### Task item
The required output is every record, written out exactly.

### Data shown
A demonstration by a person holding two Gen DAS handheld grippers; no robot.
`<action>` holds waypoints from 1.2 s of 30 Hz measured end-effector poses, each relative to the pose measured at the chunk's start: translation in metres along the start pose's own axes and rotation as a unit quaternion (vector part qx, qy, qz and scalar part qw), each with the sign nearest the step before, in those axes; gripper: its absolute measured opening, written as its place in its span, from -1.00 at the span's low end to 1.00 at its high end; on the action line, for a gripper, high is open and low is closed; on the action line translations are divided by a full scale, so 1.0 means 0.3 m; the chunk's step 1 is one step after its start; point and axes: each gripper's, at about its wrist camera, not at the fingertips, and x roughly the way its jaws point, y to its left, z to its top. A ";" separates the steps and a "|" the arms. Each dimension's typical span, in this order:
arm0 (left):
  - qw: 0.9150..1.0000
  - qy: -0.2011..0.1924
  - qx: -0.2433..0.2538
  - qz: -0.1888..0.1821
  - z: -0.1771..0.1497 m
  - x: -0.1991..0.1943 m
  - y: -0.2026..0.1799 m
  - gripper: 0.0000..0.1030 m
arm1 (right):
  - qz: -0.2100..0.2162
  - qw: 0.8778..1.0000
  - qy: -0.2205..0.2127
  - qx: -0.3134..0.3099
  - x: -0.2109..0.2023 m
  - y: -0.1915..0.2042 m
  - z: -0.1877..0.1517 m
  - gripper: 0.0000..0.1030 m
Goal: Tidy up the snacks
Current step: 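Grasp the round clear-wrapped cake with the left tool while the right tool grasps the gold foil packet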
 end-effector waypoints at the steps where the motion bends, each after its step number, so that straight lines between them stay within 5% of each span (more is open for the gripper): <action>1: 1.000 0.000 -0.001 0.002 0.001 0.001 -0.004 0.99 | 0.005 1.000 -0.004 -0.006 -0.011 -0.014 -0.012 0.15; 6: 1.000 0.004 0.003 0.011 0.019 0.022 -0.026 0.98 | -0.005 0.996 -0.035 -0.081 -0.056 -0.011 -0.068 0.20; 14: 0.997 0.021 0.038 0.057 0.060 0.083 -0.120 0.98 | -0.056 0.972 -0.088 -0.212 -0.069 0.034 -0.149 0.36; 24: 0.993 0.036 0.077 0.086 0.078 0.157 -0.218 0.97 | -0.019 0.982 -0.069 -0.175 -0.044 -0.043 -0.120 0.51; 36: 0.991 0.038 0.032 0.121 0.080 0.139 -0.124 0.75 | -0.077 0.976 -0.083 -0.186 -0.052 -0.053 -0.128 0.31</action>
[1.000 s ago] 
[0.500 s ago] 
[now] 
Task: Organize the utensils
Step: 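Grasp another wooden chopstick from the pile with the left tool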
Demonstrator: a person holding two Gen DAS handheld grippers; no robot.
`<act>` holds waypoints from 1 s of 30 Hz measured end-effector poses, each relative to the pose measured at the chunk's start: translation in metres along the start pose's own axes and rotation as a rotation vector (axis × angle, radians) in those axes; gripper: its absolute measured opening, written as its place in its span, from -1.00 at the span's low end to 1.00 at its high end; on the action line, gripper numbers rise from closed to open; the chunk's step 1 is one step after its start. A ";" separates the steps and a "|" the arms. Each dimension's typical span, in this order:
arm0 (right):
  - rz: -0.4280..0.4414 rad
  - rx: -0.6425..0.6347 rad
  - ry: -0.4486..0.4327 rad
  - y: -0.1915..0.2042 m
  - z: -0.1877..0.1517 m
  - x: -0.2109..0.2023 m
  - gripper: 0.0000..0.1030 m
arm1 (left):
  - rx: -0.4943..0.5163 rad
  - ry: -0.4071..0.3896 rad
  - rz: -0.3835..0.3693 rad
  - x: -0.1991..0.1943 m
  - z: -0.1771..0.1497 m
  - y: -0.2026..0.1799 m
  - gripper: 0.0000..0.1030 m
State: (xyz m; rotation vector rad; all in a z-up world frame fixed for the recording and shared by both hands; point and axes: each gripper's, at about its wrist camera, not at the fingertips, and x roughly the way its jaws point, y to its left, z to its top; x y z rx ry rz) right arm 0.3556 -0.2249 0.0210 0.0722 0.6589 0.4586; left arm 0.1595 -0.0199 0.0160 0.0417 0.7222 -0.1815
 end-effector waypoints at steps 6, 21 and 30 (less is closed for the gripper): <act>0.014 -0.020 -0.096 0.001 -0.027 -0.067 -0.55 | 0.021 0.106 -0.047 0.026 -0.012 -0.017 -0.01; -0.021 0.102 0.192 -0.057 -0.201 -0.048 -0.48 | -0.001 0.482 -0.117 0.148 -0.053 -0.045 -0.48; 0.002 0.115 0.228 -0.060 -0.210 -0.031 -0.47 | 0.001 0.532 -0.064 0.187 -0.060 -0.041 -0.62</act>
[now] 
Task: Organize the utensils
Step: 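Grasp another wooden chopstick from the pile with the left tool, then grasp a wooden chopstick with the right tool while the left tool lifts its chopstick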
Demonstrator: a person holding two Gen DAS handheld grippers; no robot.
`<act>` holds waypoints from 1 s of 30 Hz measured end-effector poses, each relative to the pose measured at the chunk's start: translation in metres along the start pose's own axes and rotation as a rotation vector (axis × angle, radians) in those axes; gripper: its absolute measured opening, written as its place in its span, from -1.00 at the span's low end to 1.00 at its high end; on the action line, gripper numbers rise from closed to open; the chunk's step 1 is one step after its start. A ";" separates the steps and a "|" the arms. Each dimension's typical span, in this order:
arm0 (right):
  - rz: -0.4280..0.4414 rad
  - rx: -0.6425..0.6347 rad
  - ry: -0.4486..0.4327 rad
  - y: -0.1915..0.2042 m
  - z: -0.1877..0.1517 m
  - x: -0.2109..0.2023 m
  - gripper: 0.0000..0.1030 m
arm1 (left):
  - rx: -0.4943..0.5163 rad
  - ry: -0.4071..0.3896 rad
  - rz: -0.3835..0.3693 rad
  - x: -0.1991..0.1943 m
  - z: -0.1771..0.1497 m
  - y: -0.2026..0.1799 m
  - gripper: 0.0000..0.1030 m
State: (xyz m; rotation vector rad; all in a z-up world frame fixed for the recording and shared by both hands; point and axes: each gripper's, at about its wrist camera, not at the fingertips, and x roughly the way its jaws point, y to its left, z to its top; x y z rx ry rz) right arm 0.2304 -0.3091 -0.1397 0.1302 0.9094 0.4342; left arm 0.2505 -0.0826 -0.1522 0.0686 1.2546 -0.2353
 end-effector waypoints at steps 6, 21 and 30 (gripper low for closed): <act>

### Written answer
A demonstration by a person holding two Gen DAS handheld grippers; no robot.
`<action>` holds waypoints from 1.2 s of 30 Hz measured end-effector poses, each relative to the pose measured at the chunk's start: translation in metres along the start pose's own axes and rotation as a unit quaternion (vector part qx, qy, qz and scalar part qw), each with the sign nearest the step before, in those axes; gripper: its absolute measured opening, written as its place in its span, from -1.00 at the span's low end to 1.00 at its high end; on the action line, for a gripper, high is open and low is closed; on the action line translations are divided by a full scale, so 1.0 means 0.3 m; the chunk's step 1 is one step after its start; point and axes: each gripper's, at about its wrist camera, not at the fingertips, and x roughly the way its jaws point, y to its left, z to its top. A ";" separates the steps and a "|" the arms. Each dimension's typical span, in this order:
arm0 (left):
  - qw: 0.9150..1.0000
  - qy: -0.2011..0.1924
  - qx: -0.2433..0.2538
  - qz: -0.1888..0.1821
  - z: -0.1771..0.1497 m
  - x: -0.1991..0.1943 m
  - y: -0.2026..0.1799 m
  - gripper: 0.0000..0.1030 m
arm1 (right):
  - qz: -0.2100..0.2162
  - qw: 0.8778..1.0000
  - qy: -0.2205..0.2127
  - qx: -0.3134..0.3099
  - x: -0.2109..0.2023 m
  - y: -0.1915..0.2042 m
  - z: -0.1877..0.1517 m
  - gripper: 0.0000..0.1030 m
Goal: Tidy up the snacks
Current step: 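Grasp the round clear-wrapped cake with the left tool while the right tool grasps the gold foil packet
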 end-effector waypoints at the steps where the motion bends, each after its step number, so that straight lines between them stay within 5% of each span (more is open for the gripper): <action>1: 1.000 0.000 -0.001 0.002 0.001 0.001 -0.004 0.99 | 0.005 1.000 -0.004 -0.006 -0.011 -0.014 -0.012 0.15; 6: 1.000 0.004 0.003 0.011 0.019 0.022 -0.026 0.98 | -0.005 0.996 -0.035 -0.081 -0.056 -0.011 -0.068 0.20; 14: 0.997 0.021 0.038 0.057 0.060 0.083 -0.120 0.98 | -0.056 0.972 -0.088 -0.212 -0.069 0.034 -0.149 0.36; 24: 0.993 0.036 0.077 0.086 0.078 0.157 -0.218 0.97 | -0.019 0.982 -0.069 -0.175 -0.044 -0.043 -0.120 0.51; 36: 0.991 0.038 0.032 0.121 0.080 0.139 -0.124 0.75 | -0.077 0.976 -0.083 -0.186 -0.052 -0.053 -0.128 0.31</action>
[1.000 s ago] 
[0.500 s ago] 
[now] 
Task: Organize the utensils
Step: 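Grasp another wooden chopstick from the pile with the left tool
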Demonstrator: a person holding two Gen DAS handheld grippers; no robot.
`<act>` holds waypoints from 1 s of 30 Hz measured end-effector poses, each relative to the pose measured at the chunk's start: translation in metres along the start pose's own axes and rotation as a rotation vector (axis × angle, radians) in those axes; gripper: its absolute measured opening, written as its place in its span, from -1.00 at the span's low end to 1.00 at its high end; on the action line, gripper numbers rise from closed to open; the chunk's step 1 is one step after its start. A ";" separates the steps and a "|" the arms. Each dimension's typical span, in this order:
arm0 (right):
  - rz: -0.4280..0.4414 rad
  - rx: -0.6425..0.6347 rad
  - ry: -0.4486..0.4327 rad
  - y: -0.1915..0.2042 m
  - z: -0.1877..0.1517 m
  - x: -0.2109..0.2023 m
  - gripper: 0.0000..0.1030 m
arm1 (left):
  - rx: -0.4943..0.5163 rad
  - ry: -0.4071..0.3896 rad
  - rz: -0.3835..0.3693 rad
  - x: -0.1991..0.1943 m
  - z: -0.1771..0.1497 m
  - y: -0.2026..0.1799 m
  - gripper: 0.0000..0.1030 m
State: (xyz m; rotation vector rad; all in a z-up world frame fixed for the recording and shared by both hands; point and axes: each gripper's, at about its wrist camera, not at the fingertips, and x roughly the way its jaws point, y to its left, z to its top; x y z rx ry rz) right arm 0.3556 -0.2249 0.0210 0.0722 0.6589 0.4586; left arm 0.1595 -0.0199 0.0160 0.0417 0.7222 -0.1815
 end-effector waypoints at steps 6, 21 and 30 (less is closed for the gripper): <act>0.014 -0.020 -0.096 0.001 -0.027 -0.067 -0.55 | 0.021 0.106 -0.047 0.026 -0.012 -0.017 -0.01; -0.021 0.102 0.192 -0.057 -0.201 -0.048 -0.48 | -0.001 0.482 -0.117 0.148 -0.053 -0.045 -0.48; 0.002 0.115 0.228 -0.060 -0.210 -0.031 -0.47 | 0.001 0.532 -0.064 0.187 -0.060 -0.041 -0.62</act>
[now] 
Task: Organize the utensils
Step: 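Grasp another wooden chopstick from the pile with the left tool, then grasp a wooden chopstick with the right tool while the left tool lifts its chopstick
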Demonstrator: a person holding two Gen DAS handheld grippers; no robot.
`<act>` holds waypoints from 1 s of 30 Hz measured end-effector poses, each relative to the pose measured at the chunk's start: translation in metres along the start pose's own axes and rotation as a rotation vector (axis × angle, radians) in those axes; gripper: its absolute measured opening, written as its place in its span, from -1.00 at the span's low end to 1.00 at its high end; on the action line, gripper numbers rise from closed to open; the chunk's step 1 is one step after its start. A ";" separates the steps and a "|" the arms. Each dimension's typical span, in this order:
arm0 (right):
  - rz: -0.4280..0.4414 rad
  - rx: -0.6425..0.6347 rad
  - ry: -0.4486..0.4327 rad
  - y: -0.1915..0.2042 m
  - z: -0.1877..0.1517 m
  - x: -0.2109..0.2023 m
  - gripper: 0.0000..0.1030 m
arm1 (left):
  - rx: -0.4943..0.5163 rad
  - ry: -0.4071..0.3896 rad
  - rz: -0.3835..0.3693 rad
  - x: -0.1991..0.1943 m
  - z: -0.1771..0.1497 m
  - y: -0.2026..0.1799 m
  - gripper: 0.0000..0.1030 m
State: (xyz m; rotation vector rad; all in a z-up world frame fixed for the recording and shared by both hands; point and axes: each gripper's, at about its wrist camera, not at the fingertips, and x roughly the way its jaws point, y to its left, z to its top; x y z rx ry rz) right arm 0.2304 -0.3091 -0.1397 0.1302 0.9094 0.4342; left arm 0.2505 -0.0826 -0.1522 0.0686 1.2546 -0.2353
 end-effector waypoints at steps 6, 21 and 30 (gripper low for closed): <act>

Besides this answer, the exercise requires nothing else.